La dichotomie peuple-population prend tous les jours des dimensions inégalées dans la politique contemporaine haïtienne. Jadis, à l’époque du lòk, l’avocat du peuple mettait en garde la population contre le premier. Celle-ci était donc assignée à résidence alors que le peuple prenait le contrôle du pays.
Mais les temps ont changé. Aujourd’hui, le porte-parole du premier ministre s’époumonne à chanter les louanges de la belle femme qu’est la population haïtienne, tout en nous rassurant sur le Conseil Présidentiel de Transition, mari du Premier Ministre, son épouse dévouée, tous deux décidés à prendre soin du peuple, leurs enfants adorés.

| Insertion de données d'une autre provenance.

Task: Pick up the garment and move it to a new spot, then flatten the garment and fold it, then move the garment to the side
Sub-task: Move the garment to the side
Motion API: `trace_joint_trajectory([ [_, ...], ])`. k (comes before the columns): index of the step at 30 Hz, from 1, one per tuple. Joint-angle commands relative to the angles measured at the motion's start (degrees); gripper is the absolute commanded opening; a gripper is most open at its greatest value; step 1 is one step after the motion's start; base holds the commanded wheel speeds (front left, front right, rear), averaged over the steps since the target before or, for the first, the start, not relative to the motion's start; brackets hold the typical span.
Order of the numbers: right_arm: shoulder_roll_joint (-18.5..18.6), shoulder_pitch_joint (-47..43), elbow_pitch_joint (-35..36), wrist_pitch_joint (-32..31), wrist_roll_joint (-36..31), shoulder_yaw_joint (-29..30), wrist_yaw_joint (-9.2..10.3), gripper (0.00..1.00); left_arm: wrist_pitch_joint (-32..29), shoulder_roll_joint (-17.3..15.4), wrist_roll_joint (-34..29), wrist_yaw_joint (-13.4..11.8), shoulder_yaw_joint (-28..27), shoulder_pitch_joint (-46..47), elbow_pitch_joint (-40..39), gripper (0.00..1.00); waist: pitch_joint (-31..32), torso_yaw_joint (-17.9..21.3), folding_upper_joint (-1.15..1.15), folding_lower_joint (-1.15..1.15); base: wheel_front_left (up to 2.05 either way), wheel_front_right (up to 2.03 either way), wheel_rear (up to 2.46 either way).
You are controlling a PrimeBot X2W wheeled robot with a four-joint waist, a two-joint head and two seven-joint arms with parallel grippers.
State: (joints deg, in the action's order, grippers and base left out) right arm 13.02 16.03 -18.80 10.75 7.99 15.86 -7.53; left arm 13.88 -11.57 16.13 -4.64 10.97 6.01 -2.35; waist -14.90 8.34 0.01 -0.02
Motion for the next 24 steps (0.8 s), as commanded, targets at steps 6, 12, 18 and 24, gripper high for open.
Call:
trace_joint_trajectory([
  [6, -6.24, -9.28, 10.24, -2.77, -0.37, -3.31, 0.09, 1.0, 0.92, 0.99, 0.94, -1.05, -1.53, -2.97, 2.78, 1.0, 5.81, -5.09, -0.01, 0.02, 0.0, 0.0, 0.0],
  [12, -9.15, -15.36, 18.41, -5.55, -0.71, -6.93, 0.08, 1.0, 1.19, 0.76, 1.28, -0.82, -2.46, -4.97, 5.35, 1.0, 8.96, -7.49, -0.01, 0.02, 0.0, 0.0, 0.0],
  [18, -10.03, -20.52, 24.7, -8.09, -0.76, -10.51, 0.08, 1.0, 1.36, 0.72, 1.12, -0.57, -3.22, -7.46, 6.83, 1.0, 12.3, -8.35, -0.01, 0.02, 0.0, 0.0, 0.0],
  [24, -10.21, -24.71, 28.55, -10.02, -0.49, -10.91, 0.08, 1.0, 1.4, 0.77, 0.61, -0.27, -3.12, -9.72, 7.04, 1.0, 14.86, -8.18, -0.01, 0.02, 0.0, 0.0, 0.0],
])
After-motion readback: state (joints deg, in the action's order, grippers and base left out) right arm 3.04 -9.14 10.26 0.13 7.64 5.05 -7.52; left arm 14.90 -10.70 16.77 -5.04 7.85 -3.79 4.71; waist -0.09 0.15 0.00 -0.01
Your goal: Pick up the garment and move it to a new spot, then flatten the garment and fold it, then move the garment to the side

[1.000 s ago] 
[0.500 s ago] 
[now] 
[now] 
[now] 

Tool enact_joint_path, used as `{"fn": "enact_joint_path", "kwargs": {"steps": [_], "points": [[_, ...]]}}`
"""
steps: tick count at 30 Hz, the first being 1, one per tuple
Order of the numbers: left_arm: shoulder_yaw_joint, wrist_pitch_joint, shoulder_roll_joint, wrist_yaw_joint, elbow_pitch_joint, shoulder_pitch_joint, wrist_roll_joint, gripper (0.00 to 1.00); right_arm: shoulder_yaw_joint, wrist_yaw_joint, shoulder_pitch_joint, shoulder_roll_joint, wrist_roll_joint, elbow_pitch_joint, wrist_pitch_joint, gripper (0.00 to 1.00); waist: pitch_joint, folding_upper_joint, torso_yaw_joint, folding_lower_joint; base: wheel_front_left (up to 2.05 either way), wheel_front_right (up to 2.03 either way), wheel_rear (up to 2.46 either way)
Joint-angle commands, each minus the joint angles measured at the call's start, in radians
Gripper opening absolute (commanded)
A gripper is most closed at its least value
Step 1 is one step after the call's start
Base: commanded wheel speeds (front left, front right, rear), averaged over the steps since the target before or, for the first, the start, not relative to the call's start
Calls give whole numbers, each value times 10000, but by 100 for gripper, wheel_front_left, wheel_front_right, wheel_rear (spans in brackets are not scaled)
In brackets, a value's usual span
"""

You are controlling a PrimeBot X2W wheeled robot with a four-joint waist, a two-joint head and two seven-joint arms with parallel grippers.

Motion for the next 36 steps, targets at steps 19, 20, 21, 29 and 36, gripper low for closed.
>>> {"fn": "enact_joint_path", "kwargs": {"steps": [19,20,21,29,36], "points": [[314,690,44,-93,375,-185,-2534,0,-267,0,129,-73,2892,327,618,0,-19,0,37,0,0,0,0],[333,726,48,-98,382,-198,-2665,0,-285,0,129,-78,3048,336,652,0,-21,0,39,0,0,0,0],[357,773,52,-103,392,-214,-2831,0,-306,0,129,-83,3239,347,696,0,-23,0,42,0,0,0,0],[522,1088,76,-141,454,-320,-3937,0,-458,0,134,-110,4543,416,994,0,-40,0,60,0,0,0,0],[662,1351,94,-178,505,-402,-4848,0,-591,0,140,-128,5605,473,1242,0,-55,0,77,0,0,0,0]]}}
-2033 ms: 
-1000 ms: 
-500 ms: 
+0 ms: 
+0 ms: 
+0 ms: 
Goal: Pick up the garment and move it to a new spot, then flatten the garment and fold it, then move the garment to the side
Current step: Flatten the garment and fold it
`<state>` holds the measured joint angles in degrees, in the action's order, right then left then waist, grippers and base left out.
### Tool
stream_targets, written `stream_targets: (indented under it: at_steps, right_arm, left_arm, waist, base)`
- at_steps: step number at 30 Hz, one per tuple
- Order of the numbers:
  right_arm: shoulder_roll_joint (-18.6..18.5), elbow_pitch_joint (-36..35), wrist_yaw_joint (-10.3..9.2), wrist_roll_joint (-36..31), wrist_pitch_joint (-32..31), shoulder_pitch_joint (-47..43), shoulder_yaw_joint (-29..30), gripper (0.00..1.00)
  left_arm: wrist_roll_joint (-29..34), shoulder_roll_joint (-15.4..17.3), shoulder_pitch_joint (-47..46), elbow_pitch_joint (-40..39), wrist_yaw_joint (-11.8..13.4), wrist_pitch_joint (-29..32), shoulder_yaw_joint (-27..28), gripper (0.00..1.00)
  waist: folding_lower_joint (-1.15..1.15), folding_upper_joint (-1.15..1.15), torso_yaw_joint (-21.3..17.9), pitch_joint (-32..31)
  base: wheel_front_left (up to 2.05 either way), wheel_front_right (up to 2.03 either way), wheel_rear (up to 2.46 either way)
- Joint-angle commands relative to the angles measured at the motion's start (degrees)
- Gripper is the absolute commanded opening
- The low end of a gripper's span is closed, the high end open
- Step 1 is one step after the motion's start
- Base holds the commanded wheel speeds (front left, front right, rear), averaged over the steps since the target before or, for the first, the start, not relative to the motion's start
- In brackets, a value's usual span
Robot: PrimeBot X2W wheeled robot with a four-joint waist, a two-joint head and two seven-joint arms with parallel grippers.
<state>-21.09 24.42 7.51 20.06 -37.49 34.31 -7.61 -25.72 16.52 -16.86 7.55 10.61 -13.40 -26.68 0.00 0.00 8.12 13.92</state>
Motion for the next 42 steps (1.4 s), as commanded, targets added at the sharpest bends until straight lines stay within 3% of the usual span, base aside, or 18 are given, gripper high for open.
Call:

Je suppose que l’attente ici est que nous nous estimions heureux d’être ainsi choyés par notre illustre famille gouvernementale. Mais j’avoue mal gérer l’idée que notre bien-être de peuple soit réduit à une relation conjugale bancale où l’épouse informe son mari par WhatsApp qu’elle part une semaine à l’étranger pour s’occuper de l’avenir de la famille, pendant que le mari s’en plaint dans la presse. Je peux, s’il le faut, filer la métaphore romantique absurde mais un peuple-enfant et une population comparée à une belle femme me donne l’impression d’être dans un roman de Vladimir Nabokov et je ne préférerais pas.
Nous voilà donc, désormais, objets de désir politique, élégante muse dans l’imaginaire fantasque de nos dirigeants. Demain, peut-être, serons-nous des fleurs délicates dans le jardin d’un tendre jardinier ou des étoiles brillantes dans le firmament gouvernemental. Tout, sauf des citoyens autonomes avec le droit de choisir nos dirigeants, lesquels ont le devoir de nous rendre des comptes.